Konzert: Junges Duo bringt die Luft zum Brennen

25.11.2019

Oldenburg Es ist nicht selbstverständlich, dass verschiedene Instrumente oder Instrumentengruppen gleichberechtigt in den Partituren und auf den Konzertpodien berücksichtigt werden. Erst in der Wiener Klassik, vor allem bei Joseph Haydn, verschwimmen die Unterschiede der Gewichtung und Haydns Streichquartette gelten als ein vernünftiges Gespräch von vier auch strukturell gleichberechtigten Gesprächspartnern.

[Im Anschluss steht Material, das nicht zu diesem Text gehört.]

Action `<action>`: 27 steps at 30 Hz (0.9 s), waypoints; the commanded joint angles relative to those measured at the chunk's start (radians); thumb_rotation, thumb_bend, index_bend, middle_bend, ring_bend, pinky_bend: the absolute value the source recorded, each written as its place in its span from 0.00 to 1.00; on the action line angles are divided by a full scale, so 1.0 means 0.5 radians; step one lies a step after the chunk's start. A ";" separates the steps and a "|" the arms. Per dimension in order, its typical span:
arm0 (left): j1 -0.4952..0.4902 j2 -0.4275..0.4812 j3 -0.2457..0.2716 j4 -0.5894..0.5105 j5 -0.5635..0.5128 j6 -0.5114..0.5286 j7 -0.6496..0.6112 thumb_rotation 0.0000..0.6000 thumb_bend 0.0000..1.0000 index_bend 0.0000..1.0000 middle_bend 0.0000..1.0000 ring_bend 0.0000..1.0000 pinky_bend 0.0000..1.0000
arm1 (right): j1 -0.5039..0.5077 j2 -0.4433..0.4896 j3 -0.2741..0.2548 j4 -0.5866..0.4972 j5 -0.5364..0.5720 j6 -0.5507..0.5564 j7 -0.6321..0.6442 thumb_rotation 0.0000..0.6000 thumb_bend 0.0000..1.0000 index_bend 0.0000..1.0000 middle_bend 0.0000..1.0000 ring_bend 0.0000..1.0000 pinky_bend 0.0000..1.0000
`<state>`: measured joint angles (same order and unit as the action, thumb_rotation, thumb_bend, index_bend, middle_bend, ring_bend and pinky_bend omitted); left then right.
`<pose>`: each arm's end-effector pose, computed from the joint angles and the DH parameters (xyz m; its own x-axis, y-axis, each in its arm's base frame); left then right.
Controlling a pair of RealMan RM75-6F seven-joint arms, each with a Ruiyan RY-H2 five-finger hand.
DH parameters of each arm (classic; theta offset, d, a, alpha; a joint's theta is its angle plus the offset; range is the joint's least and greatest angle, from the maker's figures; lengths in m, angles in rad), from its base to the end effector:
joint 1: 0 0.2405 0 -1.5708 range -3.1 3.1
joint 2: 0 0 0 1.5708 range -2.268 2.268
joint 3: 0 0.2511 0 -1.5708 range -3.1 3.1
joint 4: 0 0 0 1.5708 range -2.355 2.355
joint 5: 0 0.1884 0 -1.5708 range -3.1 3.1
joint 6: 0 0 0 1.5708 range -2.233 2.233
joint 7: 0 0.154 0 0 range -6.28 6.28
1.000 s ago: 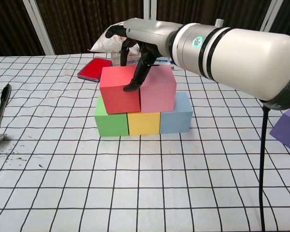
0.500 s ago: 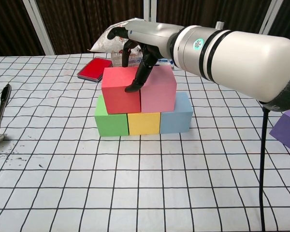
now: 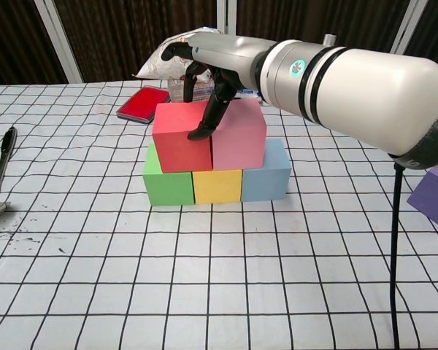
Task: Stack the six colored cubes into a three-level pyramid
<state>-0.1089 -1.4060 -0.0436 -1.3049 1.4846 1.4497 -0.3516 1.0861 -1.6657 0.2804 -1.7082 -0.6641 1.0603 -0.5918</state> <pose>-0.3255 0.1973 0.1058 0.0728 0.0323 0.9968 0.9973 0.0101 -0.0732 0.0003 -0.3340 -0.0307 0.3358 -0.3557 0.8722 -0.8814 -0.4452 0.1578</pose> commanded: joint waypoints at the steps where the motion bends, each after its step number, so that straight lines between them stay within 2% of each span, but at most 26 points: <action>1: 0.000 0.000 -0.001 0.001 -0.001 -0.001 -0.001 1.00 0.00 0.09 0.13 0.00 0.01 | 0.001 -0.001 0.001 0.003 -0.001 -0.001 0.001 1.00 0.14 0.00 0.41 0.06 0.00; 27: -0.002 -0.011 0.003 0.020 0.003 -0.012 -0.014 1.00 0.00 0.09 0.13 0.00 0.01 | -0.002 0.003 -0.005 0.008 0.032 -0.012 -0.010 1.00 0.14 0.00 0.41 0.06 0.00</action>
<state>-0.1100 -1.4113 -0.0419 -1.2947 1.4860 1.4438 -0.3583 1.0850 -1.6641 0.2777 -1.7041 -0.6480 1.0543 -0.5971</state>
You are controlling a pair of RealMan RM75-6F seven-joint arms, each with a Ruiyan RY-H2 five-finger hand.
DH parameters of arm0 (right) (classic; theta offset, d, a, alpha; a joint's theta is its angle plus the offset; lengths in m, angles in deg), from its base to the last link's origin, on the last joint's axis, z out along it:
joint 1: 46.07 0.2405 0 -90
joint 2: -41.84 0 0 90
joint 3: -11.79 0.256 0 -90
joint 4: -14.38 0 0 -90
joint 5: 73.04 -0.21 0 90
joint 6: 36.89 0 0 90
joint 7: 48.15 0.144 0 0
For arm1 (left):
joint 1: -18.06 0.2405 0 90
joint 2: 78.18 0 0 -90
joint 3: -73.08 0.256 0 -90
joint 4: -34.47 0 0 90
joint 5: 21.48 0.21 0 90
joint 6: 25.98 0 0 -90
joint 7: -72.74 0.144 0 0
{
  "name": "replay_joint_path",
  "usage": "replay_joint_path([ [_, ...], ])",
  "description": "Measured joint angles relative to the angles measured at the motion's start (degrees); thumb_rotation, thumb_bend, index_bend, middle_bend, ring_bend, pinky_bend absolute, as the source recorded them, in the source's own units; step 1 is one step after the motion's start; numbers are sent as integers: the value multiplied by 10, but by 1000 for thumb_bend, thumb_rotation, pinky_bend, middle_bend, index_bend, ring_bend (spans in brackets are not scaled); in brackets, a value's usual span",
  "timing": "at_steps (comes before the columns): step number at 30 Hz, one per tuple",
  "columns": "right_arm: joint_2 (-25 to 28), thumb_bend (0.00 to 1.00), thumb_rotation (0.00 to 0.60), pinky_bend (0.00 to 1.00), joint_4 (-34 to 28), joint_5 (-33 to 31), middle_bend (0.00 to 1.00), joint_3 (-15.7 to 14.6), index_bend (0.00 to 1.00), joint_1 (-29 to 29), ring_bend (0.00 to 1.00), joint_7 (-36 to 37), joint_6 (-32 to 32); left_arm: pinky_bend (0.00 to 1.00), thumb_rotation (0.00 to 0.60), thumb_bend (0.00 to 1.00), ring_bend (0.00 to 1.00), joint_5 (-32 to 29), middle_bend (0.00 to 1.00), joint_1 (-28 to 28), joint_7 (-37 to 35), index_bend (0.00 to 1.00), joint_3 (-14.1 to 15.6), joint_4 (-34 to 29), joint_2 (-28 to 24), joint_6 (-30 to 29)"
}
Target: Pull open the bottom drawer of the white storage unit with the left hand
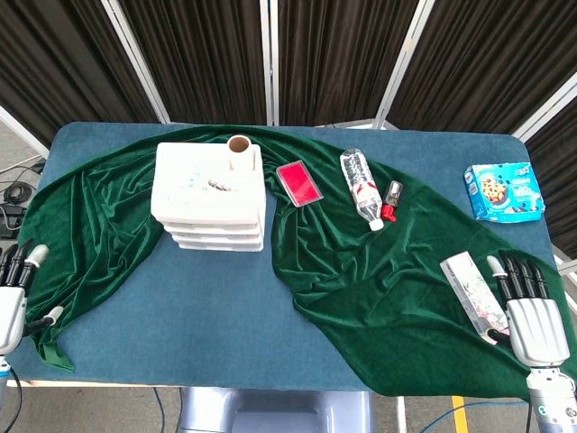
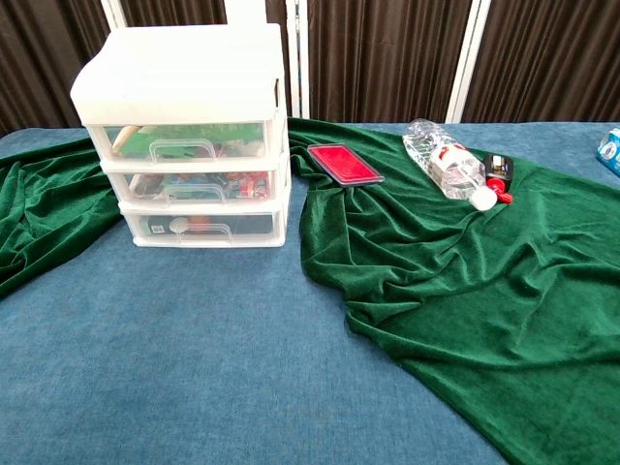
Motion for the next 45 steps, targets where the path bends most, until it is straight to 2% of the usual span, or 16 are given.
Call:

Im Genre der Cello-Sonate ging Ludwig van Beethoven 1796 neue Wege. Die zwei Sonaten für Cello und Klavier, die dem cellobegeisterten preußischen König Friedrich Wilhelm II. gewidmet sind, geben beiden Instrumenten virtuose Entfaltungsmöglichkeiten, lassen die Instrumente synchron spielen, dann wieder voneinander abgesetzt, aufeinander antwortend und sogar gegeneinander agonal agieren.

Mit Leib und Seele

Mit der ersten der beiden die moderne Gattung Cello-Sonate begründenden Sonaten von Beethoven begann das junge und dynamische Duo Raphaela Gromes (Violoncello) und Julian Riem (Klavier) ein ganz außerordentliches Konzert. Der Alte Landtag war glücklicherweise voll besetzt und das begeisterte Auditorium war mit Leib und Seele dabei, wie sich zwei junge Menschen mit Begeisterung und einem Mut, der fast an Übermut grenzte, in schwierige Partituren stürzten.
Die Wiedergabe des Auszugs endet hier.